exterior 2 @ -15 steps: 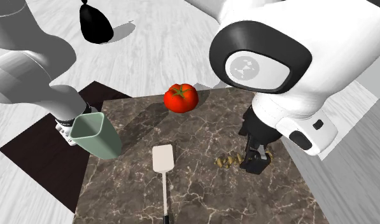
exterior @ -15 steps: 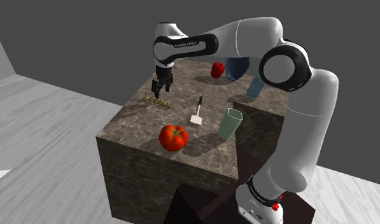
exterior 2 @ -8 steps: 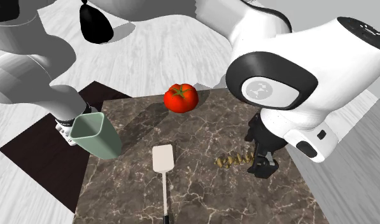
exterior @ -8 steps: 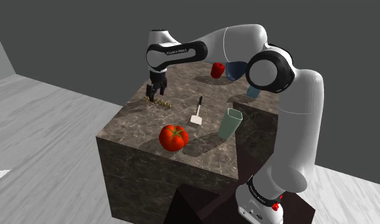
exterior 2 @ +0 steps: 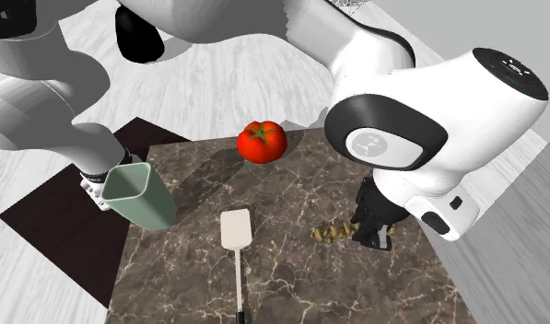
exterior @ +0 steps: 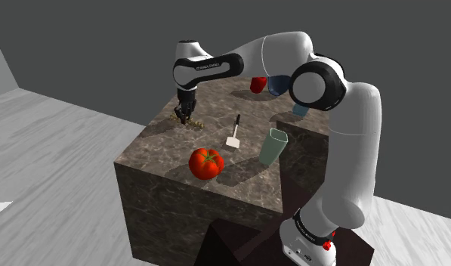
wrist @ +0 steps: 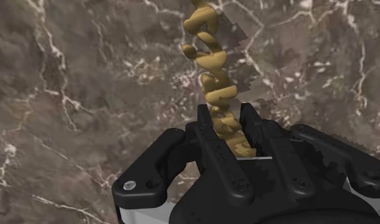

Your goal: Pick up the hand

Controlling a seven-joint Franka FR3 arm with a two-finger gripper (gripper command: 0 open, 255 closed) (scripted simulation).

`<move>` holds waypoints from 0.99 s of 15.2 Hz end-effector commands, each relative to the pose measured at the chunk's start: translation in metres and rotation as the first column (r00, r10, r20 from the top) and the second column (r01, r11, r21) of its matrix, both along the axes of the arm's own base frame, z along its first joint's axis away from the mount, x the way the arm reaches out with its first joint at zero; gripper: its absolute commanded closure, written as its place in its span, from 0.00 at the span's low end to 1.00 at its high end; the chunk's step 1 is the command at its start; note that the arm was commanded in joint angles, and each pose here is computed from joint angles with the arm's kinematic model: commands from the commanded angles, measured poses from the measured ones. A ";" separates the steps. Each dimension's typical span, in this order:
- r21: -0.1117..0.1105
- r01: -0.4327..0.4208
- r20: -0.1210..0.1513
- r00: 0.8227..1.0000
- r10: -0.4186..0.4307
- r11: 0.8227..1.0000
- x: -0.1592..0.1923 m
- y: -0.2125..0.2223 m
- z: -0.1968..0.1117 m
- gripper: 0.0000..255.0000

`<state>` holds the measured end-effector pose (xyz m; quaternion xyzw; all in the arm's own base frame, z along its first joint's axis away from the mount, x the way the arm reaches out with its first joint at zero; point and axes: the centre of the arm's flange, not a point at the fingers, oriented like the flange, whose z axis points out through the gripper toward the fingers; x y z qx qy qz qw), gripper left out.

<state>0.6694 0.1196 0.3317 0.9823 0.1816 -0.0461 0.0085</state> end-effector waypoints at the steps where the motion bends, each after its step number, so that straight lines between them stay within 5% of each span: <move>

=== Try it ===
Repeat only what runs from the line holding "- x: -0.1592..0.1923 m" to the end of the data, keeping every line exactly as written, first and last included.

=== Solution to this task ===
- x: -0.1592..0.1923 m
- y: -0.2125..0.2223 m
- z: -0.1968..0.1117 m
- gripper: 0.0000..255.0000

`<state>` holds the measured end-effector pose (xyz m; quaternion xyzw; all in the arm's own base frame, z along its first joint's axis away from the mount, x the way the arm reaches out with its first joint at zero; point and axes: the centre of the arm's flange, not a point at the fingers, oriented like the flange, whose z axis points out through the gripper toward the fingers; x y z qx qy qz qw), gripper left out.

<state>0.6694 0.1196 0.3317 0.9823 0.1816 -0.0461 0.0085</state> end-effector waypoints at the steps where the motion bends, each after its step number, so that straight lines between them stay within 5% of each span: <move>

The output is done.